Feng Shui 101

A clear, jargon-free introduction to the key concepts behind traditional feng shui. No mysticism required — just the core ideas that make this 1,200-year-old system practically useful today.

Note on our approach: This site uses the Eight Mansions (八宅) system — one of the most rigorous and practically applicable feng shui frameworks. We calculate your personal Kua number and use it to determine your exact lucky and unlucky directions. Everything is based on your birth year and gender — not generic rules.

Chi (氣)

Qi, Life Force, Energy Flow

Chi is the invisible life force that flows through all living things and spaces. In feng shui, the goal is to encourage the smooth, gentle flow of chi through your home — not too fast (restless energy), not too slow or stagnant (depleted energy). A healthy home has chi that meanders in curves, like a gently winding river.

Yin & Yang (陰陽)

The Duality Principle

Yin represents receptive, dark, still, feminine energy.

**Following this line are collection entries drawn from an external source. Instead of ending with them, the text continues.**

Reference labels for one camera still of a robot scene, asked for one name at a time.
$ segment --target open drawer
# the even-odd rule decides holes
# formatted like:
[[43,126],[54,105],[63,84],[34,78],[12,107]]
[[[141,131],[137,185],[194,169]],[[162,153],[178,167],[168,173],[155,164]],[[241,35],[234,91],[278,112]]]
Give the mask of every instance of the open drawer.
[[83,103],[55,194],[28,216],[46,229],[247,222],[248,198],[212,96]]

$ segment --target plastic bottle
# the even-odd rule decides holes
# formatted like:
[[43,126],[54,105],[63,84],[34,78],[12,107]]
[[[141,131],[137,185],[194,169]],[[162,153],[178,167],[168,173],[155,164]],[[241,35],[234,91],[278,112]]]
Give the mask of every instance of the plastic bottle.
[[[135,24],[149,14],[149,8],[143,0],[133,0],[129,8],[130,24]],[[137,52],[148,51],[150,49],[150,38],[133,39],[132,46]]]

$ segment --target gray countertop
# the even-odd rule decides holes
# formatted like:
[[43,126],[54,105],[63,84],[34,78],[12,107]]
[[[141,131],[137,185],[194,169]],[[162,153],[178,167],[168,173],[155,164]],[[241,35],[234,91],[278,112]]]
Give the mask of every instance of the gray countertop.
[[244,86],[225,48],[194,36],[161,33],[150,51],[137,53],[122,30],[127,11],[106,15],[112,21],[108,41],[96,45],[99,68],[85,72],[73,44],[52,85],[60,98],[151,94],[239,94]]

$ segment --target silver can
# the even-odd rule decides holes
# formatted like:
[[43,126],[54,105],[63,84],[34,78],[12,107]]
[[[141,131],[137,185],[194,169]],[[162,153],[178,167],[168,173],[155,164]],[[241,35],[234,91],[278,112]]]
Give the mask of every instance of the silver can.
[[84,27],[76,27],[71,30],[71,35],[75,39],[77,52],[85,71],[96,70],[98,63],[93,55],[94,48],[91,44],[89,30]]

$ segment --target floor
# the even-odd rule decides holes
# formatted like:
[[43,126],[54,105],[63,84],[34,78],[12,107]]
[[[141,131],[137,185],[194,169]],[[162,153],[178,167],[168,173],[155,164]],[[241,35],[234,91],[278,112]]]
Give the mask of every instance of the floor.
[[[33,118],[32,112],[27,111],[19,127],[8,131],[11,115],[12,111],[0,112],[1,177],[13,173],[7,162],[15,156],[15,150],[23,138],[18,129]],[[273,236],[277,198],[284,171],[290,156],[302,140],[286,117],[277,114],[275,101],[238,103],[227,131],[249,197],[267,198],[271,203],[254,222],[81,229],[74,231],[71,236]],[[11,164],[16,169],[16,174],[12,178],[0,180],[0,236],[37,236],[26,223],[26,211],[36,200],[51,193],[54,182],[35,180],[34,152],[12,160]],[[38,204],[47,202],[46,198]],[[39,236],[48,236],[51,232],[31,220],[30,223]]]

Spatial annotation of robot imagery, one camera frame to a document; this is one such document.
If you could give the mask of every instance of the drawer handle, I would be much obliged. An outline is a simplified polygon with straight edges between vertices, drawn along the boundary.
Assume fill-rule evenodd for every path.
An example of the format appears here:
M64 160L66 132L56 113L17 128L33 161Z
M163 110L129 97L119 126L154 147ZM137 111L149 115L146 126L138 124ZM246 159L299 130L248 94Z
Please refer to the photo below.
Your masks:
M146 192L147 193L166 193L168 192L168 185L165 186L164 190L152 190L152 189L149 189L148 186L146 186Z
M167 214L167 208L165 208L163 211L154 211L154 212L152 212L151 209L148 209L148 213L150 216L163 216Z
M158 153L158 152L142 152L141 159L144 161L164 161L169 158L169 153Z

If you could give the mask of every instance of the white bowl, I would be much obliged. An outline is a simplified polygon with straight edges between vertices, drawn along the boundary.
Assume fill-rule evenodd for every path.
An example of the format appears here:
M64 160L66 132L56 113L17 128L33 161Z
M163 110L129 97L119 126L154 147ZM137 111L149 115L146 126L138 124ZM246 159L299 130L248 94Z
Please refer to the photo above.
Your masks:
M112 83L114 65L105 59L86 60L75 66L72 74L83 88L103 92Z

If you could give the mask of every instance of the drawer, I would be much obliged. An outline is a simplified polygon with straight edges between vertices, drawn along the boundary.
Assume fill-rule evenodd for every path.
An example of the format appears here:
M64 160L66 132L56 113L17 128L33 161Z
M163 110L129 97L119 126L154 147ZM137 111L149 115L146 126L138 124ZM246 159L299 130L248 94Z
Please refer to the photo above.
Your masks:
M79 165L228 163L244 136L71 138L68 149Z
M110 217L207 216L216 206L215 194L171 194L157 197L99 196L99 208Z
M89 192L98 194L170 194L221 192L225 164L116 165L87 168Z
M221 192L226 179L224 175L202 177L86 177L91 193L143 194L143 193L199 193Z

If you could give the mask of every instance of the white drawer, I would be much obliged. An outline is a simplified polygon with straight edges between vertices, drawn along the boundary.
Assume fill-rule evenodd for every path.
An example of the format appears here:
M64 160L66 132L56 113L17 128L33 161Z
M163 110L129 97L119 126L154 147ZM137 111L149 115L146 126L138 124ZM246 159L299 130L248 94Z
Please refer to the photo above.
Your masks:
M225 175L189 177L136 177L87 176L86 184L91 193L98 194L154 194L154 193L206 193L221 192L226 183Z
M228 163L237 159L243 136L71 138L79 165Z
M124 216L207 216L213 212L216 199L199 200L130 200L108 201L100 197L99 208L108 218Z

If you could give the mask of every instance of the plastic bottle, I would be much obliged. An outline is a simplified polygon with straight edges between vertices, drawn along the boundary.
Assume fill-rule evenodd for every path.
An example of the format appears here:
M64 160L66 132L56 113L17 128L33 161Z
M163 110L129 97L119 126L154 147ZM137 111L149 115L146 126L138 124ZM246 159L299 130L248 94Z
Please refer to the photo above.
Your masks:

Yang represents active, bright, moving, masculine energy. Neither is better — balance is the goal. A bedroom should be more Yin (restful, dim, quiet). A workspace should lean Yang (bright, stimulating, active). Most feng shui adjustments are about correcting Yin/Yang imbalances in specific rooms.

Five Elements (五行)

Wu Xing

Everything in the universe — including people — can be classified under one of five elemental forces: Wood, Fire, Earth, Metal, and Water. These elements interact in two key cycles: the Generating Cycle (木→火→土→金→水→木 Wood feeds Fire feeds Earth produces Metal collects Water grows Wood) and the Controlling Cycle. Your birth year determines your personal element, which informs which colors, directions, and materials support your energy.

Kua Number (命卦)

Gua Number, Life Trigram

Your Kua number (1–9, excluding 5) is calculated from your birth year and gender. It assigns you to either the East Group or West Group, each with four auspicious and four inauspicious compass directions. These directions are personal — what's lucky for one person may be unlucky for another in the same household.

Eight Mansions (八宅)

Ba Zhai

The Eight Mansions system maps your Kua number to eight compass sectors. Each sector carries a specific energy quality — from Sheng Qi (生气/Prosperity) and Tian Yi (天医/Health) to Jue Ming (绝命/Life Risk). This is the system we use for our personalized directions calculator. It's one of the most practical feng shui frameworks for everyday spatial alignment.

Flying Stars (飞星)

Fei Xing, Xuan Kong

The Flying Stars system is a more advanced, time-based feng shui method. Each of the nine "stars" (numbered 1–9) carries specific energy qualities and "flies" to different sectors of your home in annual, monthly, and daily cycles. The most feared is Star 5 (五黃/Wu Huang), known for misfortune. The most desired is Star 8, currently the most prosperous star in Period 9 (2024–2043).

Sha Chi (煞氣)

Sha Energy, Killing Breath

Sha chi is negative or harmful energy, often created by sharp corners pointing at your home or bed, straight corridors aimed at doors, electrical towers or dead trees outside windows, and fast-moving traffic directly facing your door. Sha chi is the reason feng shui practitioners look at the external environment as carefully as the interior.

Bagua (八卦)

Ba Gua, Eight Trigrams

The Bagua is the eight-sided map derived from the I Ching's eight trigrams. Each section of the map corresponds to a life area (Wealth, Fame, Relationships, Family, Health, Helpful People, Career, Knowledge) and can be overlaid onto a floor plan to identify which areas activate which life aspects. There are two versions — the Compass Bagua (used in traditional feng shui) and the Western BTB Bagua (always aligned with the front door).